• _ASSIGNMENT_
Could you retype the listing beneath, keeping each line exactly as it is?

• _STORED DATA_
********************

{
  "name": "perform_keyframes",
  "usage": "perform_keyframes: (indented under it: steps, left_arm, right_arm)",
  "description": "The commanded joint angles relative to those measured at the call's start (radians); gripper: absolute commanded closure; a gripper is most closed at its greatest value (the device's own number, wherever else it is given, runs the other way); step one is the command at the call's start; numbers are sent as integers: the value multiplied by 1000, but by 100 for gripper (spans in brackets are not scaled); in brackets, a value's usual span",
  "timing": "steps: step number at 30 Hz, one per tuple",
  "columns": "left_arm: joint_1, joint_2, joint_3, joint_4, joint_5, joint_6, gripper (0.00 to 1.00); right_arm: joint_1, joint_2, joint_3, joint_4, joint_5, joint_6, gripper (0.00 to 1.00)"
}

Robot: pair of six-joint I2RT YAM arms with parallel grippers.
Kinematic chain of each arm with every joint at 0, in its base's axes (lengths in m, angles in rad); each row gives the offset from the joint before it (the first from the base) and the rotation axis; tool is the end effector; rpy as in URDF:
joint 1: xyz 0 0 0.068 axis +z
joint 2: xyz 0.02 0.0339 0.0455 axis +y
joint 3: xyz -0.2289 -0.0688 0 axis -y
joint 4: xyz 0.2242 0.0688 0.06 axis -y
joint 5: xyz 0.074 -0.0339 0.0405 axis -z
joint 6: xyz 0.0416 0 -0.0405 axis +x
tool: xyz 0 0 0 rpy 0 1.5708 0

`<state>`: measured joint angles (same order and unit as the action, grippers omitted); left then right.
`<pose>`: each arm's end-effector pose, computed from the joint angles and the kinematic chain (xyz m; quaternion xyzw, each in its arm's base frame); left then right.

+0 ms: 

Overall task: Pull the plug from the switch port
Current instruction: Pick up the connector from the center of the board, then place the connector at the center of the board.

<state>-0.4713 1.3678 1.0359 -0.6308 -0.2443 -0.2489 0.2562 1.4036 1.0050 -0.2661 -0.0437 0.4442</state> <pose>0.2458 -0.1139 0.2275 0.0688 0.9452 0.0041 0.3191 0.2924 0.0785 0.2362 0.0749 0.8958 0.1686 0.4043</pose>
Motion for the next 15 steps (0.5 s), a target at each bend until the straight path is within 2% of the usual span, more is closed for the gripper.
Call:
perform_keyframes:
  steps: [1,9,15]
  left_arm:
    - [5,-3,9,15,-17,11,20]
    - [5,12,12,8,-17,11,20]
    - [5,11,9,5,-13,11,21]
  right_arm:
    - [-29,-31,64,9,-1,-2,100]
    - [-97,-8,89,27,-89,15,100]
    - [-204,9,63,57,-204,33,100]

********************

• _WORKED SOLUTION_
{
  "name": "perform_keyframes",
  "usage": "perform_keyframes: (indented under it: steps, left_arm, right_arm)",
  "description": "The commanded joint angles relative to those measured at the call's start (radians); gripper: absolute commanded closure; a gripper is most closed at its greatest value (the device's own number, wherever else it is given, runs the other way); step one is the command at the call's start; numbers are sent as integers: the value multiplied by 1000, but by 100 for gripper (spans in brackets are not scaled); in brackets, a value's usual span",
  "timing": "steps: step number at 30 Hz, one per tuple",
  "columns": "left_arm: joint_1, joint_2, joint_3, joint_4, joint_5, joint_6, gripper (0.00 to 1.00); right_arm: joint_1, joint_2, joint_3, joint_4, joint_5, joint_6, gripper (0.00 to 1.00)"
}

Robot: pair of six-joint I2RT YAM arms with parallel grippers.
Kinematic chain of each arm with every joint at 0, in its base's axes (lengths in m, angles in rad); each row gives the offset from the joint before it (the first from the base) and the rotation axis; tool is the end effector; rpy as in URDF:
joint 1: xyz 0 0 0.068 axis +z
joint 2: xyz 0.02 0.0339 0.0455 axis +y
joint 3: xyz -0.2289 -0.0688 0 axis -y
joint 4: xyz 0.2242 0.0688 0.06 axis -y
joint 5: xyz 0.074 -0.0339 0.0405 axis -z
joint 6: xyz 0.0416 0 -0.0405 axis +x
tool: xyz 0 0 0 rpy 0 1.5708 0

`<state>`: measured joint angles (same order and unit as the action, grippers omitted); left then right.
`<pose>`: each arm's end-effector pose, computed from the joint angles and the kinematic chain (xyz m; quaternion xyzw, each in its arm's base frame); left then right.

+0 ms: 

Overall task: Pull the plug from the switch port
Current instruction: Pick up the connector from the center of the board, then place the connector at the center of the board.

<state>-0.4713 1.3678 1.0359 -0.6308 -0.2443 -0.2489 0.2562 1.4036 1.0050 -0.2661 -0.0437 0.4442</state> <pose>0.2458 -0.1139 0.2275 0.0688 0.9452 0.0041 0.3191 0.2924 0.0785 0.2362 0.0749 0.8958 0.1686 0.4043</pose>
Motion for the next 15 steps (0.5 s), a target at each bend until the straight path is within 2% of the usual span, more is closed for the gripper.
Call:
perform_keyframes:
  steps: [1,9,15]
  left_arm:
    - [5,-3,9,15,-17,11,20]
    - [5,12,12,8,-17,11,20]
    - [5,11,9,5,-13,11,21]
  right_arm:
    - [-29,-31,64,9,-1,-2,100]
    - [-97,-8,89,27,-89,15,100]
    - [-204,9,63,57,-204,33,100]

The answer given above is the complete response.